This is borrowed from deploying on Kubernetes tutorial in Ray’s documentation. As the tutorial says, a Ray cluster consists of a single head node and a set of worker nodes . This is implemented as:

A ray-head Kubernetes Service that enables the worker nodes to discover the location of the head node on start up.
A ray-head Kubernetes Deployment that backs the ray-head Service with a single head node pod (replica).
A ray-worker Kubernetes Deployment with multiple worker node pods (replicas) that connect to the ray-head pod using the ray-head Service

I’ve modified the configuration in Ray’s documentation by adding kubernetes secret injection and CPU resource limits to both the ray-head and ray-worker deployments (required for HPA to work). Let’s look at each in more detail.

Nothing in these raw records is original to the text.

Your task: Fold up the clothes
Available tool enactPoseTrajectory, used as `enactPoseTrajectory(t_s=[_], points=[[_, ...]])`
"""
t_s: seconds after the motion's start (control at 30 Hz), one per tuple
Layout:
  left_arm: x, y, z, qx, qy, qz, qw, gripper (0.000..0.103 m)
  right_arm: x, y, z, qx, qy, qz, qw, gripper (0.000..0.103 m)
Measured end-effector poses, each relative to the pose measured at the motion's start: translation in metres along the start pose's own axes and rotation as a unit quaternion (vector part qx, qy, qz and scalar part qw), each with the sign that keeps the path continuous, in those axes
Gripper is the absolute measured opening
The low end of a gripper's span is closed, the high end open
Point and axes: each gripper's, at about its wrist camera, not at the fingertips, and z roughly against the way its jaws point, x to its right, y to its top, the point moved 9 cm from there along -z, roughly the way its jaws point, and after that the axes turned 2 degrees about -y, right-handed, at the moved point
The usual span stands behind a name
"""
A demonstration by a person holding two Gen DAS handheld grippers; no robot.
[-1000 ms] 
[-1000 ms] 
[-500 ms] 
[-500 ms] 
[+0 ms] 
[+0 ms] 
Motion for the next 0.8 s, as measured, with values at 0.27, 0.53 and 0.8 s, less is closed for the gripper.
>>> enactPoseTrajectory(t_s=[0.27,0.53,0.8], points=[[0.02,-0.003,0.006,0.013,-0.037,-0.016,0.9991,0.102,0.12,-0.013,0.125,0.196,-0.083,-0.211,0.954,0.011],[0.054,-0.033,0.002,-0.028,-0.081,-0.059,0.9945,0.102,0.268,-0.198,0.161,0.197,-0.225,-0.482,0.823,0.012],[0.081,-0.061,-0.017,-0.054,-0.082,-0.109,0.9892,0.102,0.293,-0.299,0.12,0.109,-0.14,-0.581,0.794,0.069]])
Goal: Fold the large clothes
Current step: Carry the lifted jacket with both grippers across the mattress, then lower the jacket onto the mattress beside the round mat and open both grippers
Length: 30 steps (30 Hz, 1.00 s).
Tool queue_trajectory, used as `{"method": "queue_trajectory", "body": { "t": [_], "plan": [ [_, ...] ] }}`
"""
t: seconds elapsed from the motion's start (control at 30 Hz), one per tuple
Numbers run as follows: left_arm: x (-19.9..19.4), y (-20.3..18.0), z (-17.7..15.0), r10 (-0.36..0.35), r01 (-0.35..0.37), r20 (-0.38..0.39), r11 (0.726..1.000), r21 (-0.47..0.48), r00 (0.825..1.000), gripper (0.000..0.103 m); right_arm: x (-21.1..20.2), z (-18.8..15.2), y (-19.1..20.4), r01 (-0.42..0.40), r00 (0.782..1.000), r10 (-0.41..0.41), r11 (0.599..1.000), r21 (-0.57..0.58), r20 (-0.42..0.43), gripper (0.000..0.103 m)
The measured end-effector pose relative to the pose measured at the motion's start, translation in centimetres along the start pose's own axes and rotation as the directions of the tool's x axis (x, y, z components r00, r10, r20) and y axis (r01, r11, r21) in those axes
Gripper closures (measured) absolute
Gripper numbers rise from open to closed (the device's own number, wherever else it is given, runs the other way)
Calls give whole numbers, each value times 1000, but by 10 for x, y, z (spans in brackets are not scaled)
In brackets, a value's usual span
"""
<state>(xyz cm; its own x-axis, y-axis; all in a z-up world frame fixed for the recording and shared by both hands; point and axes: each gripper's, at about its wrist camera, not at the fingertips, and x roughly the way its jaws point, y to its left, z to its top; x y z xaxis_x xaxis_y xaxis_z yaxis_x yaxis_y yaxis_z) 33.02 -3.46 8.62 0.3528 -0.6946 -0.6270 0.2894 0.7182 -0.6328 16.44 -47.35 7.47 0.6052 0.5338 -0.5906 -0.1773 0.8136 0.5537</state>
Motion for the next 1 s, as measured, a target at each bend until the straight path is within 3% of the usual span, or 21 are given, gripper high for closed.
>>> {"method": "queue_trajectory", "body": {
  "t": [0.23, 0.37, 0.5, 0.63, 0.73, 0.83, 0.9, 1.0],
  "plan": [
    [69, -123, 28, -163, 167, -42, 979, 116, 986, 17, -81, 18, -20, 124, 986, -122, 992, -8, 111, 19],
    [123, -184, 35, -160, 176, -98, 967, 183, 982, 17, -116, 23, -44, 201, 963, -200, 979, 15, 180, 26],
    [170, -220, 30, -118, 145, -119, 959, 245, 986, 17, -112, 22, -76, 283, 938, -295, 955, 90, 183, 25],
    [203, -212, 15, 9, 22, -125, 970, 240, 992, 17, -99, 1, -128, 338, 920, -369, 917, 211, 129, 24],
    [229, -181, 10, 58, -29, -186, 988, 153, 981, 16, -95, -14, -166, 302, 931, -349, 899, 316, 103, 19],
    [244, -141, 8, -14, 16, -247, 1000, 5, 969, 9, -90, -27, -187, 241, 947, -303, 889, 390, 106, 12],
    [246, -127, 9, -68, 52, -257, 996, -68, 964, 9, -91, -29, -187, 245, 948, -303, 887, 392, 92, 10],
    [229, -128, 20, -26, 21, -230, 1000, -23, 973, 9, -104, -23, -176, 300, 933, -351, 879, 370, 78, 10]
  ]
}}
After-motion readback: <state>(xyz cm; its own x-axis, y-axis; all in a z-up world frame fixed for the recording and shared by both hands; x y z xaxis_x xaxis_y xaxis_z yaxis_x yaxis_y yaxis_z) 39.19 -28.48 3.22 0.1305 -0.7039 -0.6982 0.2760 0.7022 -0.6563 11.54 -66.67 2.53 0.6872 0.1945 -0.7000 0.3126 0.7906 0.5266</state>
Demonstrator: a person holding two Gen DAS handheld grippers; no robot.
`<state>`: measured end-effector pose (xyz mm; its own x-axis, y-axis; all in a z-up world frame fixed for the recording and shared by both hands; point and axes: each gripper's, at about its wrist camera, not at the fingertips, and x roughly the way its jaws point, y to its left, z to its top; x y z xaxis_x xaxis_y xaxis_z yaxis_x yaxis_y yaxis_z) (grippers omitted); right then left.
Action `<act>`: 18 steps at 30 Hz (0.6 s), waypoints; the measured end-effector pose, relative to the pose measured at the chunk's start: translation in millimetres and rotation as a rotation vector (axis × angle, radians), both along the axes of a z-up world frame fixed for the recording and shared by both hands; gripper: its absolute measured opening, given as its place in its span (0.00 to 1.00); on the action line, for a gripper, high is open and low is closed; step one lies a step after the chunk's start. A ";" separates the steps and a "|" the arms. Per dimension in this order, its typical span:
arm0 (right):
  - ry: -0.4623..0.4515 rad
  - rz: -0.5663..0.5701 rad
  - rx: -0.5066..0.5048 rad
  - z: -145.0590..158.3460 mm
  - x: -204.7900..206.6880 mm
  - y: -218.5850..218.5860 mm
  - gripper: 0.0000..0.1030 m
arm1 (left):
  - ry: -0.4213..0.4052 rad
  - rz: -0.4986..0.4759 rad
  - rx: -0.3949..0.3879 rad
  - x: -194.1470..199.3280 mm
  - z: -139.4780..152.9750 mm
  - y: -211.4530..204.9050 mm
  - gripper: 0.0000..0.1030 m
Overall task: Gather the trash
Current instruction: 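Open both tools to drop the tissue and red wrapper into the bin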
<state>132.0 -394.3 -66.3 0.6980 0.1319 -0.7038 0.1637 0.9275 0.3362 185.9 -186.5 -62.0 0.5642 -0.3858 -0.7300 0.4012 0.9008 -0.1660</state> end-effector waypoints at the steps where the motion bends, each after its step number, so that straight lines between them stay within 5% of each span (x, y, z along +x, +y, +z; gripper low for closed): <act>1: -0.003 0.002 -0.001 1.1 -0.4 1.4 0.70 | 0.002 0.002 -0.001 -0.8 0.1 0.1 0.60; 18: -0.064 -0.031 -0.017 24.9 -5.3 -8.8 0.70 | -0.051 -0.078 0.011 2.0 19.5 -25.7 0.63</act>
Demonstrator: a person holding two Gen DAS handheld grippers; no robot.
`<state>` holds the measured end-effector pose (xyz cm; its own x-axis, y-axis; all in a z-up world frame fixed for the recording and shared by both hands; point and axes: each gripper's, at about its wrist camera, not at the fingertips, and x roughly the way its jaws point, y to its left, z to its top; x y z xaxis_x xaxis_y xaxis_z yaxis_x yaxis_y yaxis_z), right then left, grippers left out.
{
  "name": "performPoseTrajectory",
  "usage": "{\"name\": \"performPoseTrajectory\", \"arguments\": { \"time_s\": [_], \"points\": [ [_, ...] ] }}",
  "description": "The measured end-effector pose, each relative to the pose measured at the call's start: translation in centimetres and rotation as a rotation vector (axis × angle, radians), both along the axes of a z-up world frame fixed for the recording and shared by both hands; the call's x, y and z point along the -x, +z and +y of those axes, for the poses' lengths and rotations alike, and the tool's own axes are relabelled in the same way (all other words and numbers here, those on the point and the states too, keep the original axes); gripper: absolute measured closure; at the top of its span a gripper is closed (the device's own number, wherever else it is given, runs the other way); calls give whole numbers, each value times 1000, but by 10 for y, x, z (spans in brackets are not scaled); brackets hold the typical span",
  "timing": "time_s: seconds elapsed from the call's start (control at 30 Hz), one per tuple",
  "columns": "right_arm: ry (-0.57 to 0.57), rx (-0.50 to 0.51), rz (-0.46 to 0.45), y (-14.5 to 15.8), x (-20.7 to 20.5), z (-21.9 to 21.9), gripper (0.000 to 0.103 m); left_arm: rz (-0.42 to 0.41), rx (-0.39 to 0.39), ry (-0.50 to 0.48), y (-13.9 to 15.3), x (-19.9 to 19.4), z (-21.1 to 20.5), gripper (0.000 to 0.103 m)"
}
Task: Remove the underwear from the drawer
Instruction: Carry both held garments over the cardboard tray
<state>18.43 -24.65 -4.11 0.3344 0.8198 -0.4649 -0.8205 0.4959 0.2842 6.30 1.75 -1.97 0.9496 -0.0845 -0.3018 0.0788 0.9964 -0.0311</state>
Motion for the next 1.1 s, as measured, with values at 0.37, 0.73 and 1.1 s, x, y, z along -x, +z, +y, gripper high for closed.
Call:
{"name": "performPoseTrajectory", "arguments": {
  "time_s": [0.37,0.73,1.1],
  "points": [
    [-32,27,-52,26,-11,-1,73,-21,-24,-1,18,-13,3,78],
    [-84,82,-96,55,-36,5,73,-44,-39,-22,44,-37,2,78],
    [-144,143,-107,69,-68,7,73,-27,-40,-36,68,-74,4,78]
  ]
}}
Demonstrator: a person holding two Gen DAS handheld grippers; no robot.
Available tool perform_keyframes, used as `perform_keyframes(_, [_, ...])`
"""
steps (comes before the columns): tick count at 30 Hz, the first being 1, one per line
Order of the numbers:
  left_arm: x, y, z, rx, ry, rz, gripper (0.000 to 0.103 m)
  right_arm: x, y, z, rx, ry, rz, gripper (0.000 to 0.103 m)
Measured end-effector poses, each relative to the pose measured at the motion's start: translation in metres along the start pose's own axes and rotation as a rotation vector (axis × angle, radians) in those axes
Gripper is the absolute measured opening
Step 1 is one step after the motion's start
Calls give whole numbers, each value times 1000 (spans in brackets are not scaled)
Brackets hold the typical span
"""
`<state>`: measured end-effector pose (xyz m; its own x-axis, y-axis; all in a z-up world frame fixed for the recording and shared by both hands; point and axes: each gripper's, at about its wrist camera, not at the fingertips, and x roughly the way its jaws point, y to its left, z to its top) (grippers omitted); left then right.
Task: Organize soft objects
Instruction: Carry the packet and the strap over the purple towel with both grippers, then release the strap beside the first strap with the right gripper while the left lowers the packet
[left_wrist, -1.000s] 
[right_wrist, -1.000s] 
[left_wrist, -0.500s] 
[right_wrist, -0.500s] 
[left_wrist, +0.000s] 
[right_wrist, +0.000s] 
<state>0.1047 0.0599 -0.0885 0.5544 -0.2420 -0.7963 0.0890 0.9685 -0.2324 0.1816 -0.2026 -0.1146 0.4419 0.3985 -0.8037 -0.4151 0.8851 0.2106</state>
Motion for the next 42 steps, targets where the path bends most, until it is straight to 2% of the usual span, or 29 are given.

Setting up Kubernetes secrets

The input data used in our application is stored in a S3 bucket with a bucket access policy that allows Get/Put/DeleteObject operations on this bucket. This bucket policy has an IAM role attached which can be assumed to get temporary STS credentials to make Boto calls to access the contents of the S3 bucket. For more information about this set up, see “Reading data from S3” section in my previous post. One way to pass these temporary credentials is to use environment variables. However, Kubernetes offers a better way to manage such information called kubernetes secret. A Secret is an object that contains a small amount of sensitive data such as a password.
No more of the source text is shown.